### INPUT
========
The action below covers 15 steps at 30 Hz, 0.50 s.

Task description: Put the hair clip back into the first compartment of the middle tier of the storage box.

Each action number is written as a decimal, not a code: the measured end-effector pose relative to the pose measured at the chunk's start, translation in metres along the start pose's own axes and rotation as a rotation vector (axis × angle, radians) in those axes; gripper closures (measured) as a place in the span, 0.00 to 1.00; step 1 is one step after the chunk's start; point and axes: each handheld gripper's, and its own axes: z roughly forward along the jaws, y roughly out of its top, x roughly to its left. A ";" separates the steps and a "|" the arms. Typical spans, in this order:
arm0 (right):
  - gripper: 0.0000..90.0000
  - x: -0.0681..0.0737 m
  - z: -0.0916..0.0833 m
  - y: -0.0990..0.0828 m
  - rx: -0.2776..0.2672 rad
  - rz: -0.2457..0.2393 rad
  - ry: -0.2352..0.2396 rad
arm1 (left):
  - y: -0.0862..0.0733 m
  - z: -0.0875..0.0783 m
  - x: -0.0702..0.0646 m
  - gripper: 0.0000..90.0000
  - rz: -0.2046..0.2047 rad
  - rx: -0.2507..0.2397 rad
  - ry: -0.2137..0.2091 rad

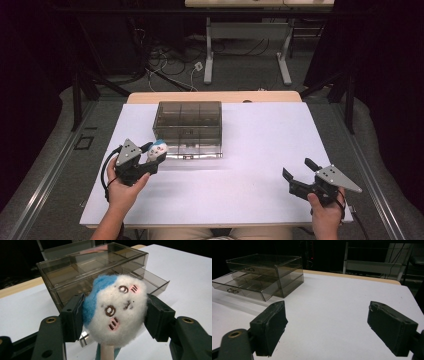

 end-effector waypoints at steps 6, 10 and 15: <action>0.16 -0.001 0.000 0.000 0.003 -0.004 -0.004 | 0.004 0.000 0.005 0.43 -0.008 0.008 0.008; 0.16 -0.002 0.000 0.000 0.000 -0.004 -0.003 | 0.006 0.000 0.007 0.43 -0.002 0.007 0.013; 0.16 -0.002 0.000 0.000 0.002 -0.002 0.001 | 0.010 0.001 0.011 0.43 0.003 0.010 0.024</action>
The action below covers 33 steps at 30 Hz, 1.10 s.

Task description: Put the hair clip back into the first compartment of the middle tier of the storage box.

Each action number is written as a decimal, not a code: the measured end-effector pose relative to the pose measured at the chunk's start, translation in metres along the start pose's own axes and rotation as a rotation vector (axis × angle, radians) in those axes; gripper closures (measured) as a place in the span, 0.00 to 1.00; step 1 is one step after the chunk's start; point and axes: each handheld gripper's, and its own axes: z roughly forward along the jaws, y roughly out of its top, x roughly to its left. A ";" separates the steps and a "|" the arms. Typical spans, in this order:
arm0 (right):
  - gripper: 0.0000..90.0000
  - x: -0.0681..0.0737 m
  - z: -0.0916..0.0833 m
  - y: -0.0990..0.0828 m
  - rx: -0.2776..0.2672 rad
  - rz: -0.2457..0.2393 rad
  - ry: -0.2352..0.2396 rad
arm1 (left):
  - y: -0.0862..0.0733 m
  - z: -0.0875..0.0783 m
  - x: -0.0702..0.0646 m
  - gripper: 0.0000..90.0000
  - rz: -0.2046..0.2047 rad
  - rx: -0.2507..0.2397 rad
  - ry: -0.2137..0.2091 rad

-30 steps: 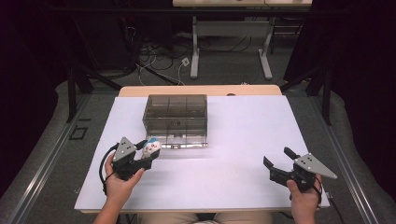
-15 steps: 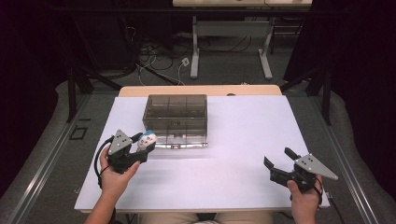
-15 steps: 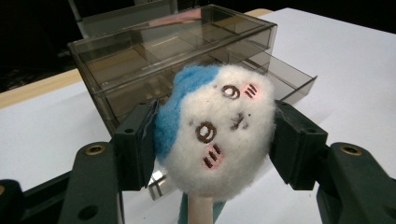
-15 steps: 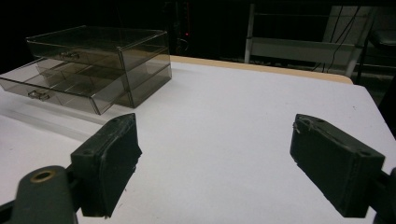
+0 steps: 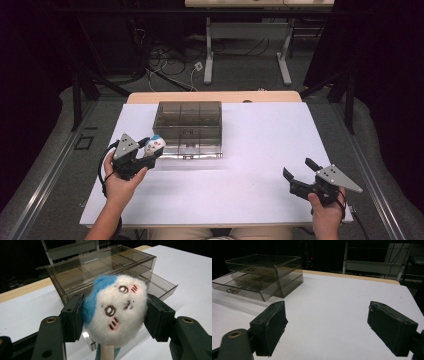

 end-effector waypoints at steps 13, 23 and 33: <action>0.16 0.000 0.000 0.000 0.002 -0.004 -0.007 | 0.011 0.009 0.014 0.43 0.019 0.043 0.016; 0.16 0.000 0.001 -0.001 0.000 0.001 -0.003 | 0.017 0.018 0.020 0.43 0.049 0.097 0.032; 0.16 -0.002 0.000 -0.001 0.003 0.002 -0.004 | 0.021 0.023 0.023 0.43 0.076 0.145 0.037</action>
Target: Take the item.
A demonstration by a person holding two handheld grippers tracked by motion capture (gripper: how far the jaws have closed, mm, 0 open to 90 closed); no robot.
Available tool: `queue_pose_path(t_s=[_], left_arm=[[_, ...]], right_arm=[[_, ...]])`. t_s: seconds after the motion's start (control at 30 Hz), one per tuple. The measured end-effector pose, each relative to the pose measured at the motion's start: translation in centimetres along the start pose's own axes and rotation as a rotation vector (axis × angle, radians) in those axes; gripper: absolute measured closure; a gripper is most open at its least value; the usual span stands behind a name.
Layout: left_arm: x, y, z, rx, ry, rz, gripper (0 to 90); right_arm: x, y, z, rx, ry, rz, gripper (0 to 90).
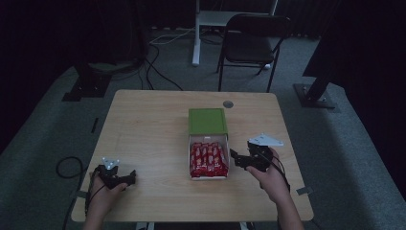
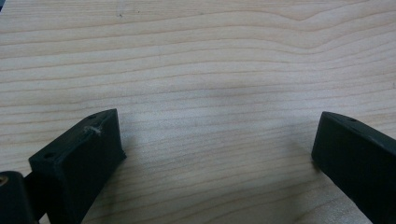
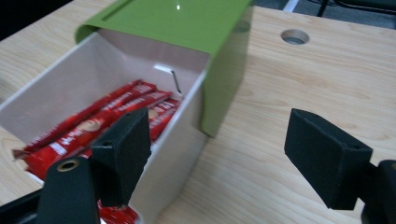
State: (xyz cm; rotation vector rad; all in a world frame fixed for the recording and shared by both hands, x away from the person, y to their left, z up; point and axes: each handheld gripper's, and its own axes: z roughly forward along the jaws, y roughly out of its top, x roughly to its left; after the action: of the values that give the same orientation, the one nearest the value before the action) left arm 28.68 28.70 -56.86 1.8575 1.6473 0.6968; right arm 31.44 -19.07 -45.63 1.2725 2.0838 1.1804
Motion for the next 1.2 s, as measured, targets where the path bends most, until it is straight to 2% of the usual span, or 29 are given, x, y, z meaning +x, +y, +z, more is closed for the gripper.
queue_pose_path(t_s=[0.03,0.37,0.63,0.7,0.83,1.03,1.2], left_arm=[[0.0,0.0,0.0,0.0,0.0,0.0,2.4],[0.0,0.0,0.0,0.0,0.0,0.0,2.4],[0.0,0.0,0.0,-0.001,0.0,-0.001,2.4],[0.0,0.0,0.0,-0.001,0.0,-0.001,2.4],[0.0,0.0,0.0,-0.001,0.0,-0.001,2.4],[0.0,0.0,0.0,-0.001,0.0,-0.001,2.4],[0.0,0.0,0.0,-0.001,0.0,-0.001,2.4]], right_arm=[[0.5,0.3,0.2,0.001,0.01,-0.009,22.0],[2.7,1.1,1.6,0.008,0.055,-0.035,22.0],[4.1,1.2,2.8,0.021,0.085,-0.036,22.2],[4.4,1.1,3.0,0.024,0.093,-0.022,22.2],[5.0,1.2,3.5,0.022,0.097,-0.01,22.2],[6.3,1.2,4.2,0.029,0.108,-0.03,22.8],[7.4,1.0,4.9,0.039,0.099,-0.05,24.5]])
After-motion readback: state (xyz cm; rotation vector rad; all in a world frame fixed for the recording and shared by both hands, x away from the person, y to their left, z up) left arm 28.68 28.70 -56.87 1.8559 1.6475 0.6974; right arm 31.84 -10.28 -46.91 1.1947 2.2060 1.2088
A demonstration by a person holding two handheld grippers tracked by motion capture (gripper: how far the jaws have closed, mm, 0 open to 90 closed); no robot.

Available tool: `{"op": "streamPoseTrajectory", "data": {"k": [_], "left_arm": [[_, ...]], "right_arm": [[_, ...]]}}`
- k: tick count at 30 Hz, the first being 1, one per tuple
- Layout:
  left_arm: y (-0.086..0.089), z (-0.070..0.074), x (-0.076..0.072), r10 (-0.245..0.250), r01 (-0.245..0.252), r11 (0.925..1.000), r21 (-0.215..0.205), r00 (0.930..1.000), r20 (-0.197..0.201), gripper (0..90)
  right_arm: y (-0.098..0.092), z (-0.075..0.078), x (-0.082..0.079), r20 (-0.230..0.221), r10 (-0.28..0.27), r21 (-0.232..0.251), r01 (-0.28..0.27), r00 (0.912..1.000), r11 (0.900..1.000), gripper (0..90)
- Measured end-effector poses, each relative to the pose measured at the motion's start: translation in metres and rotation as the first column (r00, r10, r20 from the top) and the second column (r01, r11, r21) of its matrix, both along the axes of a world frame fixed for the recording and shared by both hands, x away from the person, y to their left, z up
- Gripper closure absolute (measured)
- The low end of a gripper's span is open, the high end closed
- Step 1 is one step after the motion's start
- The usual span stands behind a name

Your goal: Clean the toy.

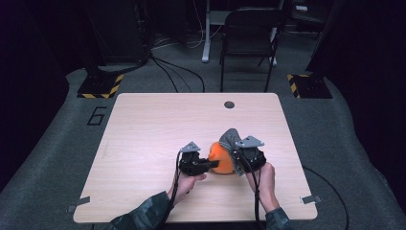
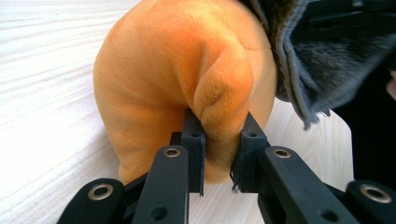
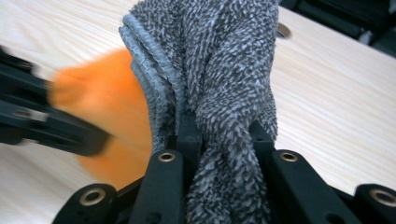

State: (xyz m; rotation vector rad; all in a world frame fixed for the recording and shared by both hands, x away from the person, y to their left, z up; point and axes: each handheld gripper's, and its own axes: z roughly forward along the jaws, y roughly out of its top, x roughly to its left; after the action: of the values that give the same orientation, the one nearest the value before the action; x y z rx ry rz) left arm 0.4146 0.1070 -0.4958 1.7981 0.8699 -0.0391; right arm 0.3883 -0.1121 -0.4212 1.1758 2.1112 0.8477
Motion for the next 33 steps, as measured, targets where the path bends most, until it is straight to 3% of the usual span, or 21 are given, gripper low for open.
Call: {"op": "streamPoseTrajectory", "data": {"k": [7,11,13,14,16,17,18,19,21,23,26,28,33], "left_arm": [[-0.004,-0.002,-0.001,-0.018,0.018,0.9998,0.002,0.9997,0.017,77.2],[-0.003,-0.002,-0.001,-0.011,0.011,0.9999,-0.006,0.9998,0.015,77.2],[-0.002,-0.002,0.0,-0.011,0.011,0.9999,-0.004,0.9998,0.017,77.2],[-0.003,-0.002,0.0,-0.016,0.016,0.9999,0.0,0.9995,0.026,77.2],[-0.005,-0.002,-0.002,-0.018,0.018,0.9998,0.01,0.9989,0.044,77.2],[-0.005,-0.002,-0.002,-0.018,0.018,0.9998,0.01,0.9989,0.044,77.2],[-0.005,-0.002,-0.003,-0.02,0.02,0.9997,0.013,0.9987,0.047,77.2],[-0.004,-0.001,-0.002,-0.023,0.022,0.9997,0.013,0.9988,0.044,77.3],[-0.003,-0.002,-0.001,-0.025,0.024,0.9994,0.023,0.9987,0.045,77.3],[-0.005,-0.002,-0.001,-0.024,0.024,0.9996,0.015,0.9988,0.044,77.2],[-0.005,-0.002,-0.001,-0.027,0.026,0.9995,0.018,0.9982,0.053,77.2],[-0.006,-0.002,-0.001,-0.028,0.027,0.9994,0.023,0.9982,0.052,77.3],[-0.006,-0.002,-0.001,-0.03,0.029,0.9994,0.017,0.9983,0.051,77.2]], "right_arm": [[-0.026,-0.015,0.011,-0.073,-0.078,0.014,0.079,0.9943,0.997,73.0],[-0.029,-0.009,0.009,-0.066,-0.085,0.025,0.087,0.9942,0.996,73.0],[-0.019,0.009,0.0,-0.003,-0.023,0.102,0.023,0.9997,0.995,73.0],[-0.019,0.009,0.0,-0.003,-0.023,0.102,0.023,0.9997,0.995,73.0],[0.0,0.019,-0.009,0.033,0.046,0.13,-0.05,0.9984,0.99,72.9],[0.0,0.019,-0.009,0.033,0.046,0.13,-0.05,0.9984,0.99,72.9],[0.019,0.019,-0.014,0.043,0.101,0.119,-0.106,0.9939,0.987,72.9],[0.026,0.016,-0.014,0.036,0.119,0.083,-0.121,0.9923,0.989,72.8],[0.032,0.006,-0.011,0.025,0.11,0.038,-0.111,0.9936,0.993,72.7],[0.027,0.002,-0.008,0.03,0.095,0.044,-0.096,0.995,0.994,72.7],[0.015,0.004,-0.006,0.035,0.06,0.013,-0.061,0.9976,0.998,72.4],[0.005,0.001,-0.004,0.013,0.033,0.041,-0.033,0.9994,0.999,72.2],[-0.021,-0.009,0.006,-0.035,-0.045,0.049,0.047,0.9984,0.998,72.1]]}}
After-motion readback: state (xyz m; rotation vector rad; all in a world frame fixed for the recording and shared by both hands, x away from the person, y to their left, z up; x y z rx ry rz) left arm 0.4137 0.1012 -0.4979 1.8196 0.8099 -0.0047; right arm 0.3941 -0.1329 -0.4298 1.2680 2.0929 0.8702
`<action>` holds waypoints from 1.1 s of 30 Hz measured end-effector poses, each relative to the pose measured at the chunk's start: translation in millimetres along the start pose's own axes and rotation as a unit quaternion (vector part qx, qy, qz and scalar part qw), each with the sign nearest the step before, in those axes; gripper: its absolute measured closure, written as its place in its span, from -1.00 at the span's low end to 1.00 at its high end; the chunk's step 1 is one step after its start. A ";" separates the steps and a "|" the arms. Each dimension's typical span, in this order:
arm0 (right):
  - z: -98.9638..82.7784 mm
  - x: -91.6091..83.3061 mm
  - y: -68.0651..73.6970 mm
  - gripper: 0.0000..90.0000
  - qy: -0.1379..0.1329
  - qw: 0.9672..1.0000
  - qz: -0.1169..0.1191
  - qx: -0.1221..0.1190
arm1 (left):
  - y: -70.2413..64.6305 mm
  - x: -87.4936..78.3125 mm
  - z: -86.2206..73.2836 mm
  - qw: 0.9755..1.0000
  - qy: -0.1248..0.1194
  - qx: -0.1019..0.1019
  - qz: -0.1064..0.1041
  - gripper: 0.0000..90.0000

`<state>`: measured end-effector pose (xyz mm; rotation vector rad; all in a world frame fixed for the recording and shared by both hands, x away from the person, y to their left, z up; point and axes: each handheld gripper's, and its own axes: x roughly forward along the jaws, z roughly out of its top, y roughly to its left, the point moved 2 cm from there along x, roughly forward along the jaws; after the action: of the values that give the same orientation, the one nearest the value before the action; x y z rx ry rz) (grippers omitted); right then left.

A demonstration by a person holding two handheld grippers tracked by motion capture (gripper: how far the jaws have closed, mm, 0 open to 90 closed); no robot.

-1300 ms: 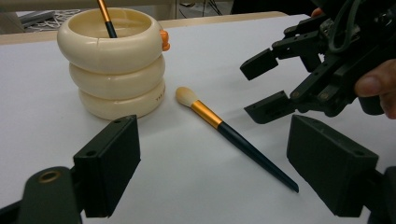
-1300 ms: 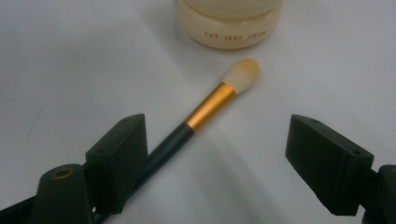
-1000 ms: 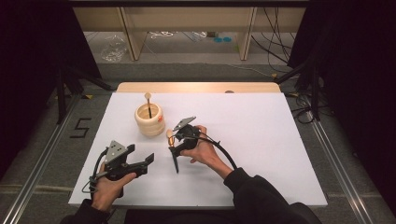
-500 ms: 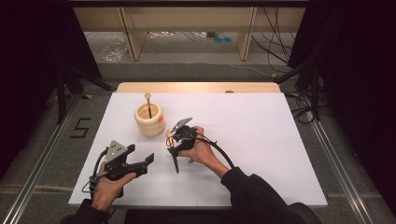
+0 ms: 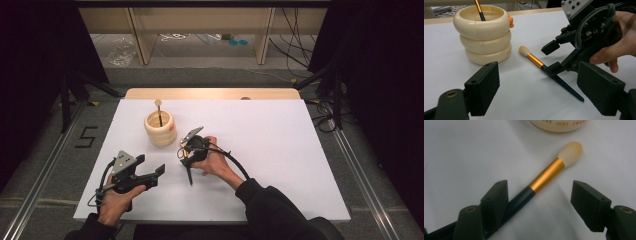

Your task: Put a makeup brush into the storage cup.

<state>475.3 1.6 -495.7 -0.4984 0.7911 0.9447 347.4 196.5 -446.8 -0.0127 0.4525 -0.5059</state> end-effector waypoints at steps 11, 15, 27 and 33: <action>-1.3 -2.1 -3.7 0.03 0.012 1.000 0.022 0.009 | 0.0 -0.1 -0.1 1.000 0.000 0.001 -0.001 -0.58; -2.6 -2.9 -5.6 0.11 0.025 0.999 0.030 0.012 | 0.6 -0.2 -0.2 1.000 0.001 -0.001 -0.002 -0.58; -4.9 -6.5 -10.3 0.46 0.044 0.998 0.032 0.008 | 0.3 -0.1 -0.3 1.000 0.000 -0.001 -0.003 -0.57; -4.7 -6.9 -11.7 0.56 0.049 0.998 0.033 -0.002 | 0.3 -0.1 -0.4 1.000 0.001 -0.002 -0.003 -0.57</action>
<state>481.2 -11.2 -492.7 -0.5277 0.8989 0.9888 347.3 196.9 -447.1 -0.0178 0.4553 -0.5117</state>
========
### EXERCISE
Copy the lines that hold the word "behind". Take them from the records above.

### RESULT OF THIS EXERCISE
Available tool: `queue_pose_path(t_s=[_], left_arm=[[_, ...]], right_arm=[[_, ...]])`. t_s: seconds after the motion's start (control at 30 Hz), one per tuple. The measured end-effector pose, each relative to the pose measured at the motion's start: translation in centimetres along the start pose's own axes and rotation as a rotation vector (axis × angle, radians) in those axes; gripper: absolute measured closure; a gripper is most open at its least value; the usual span stands behind a name.
- The usual span stands behind a name

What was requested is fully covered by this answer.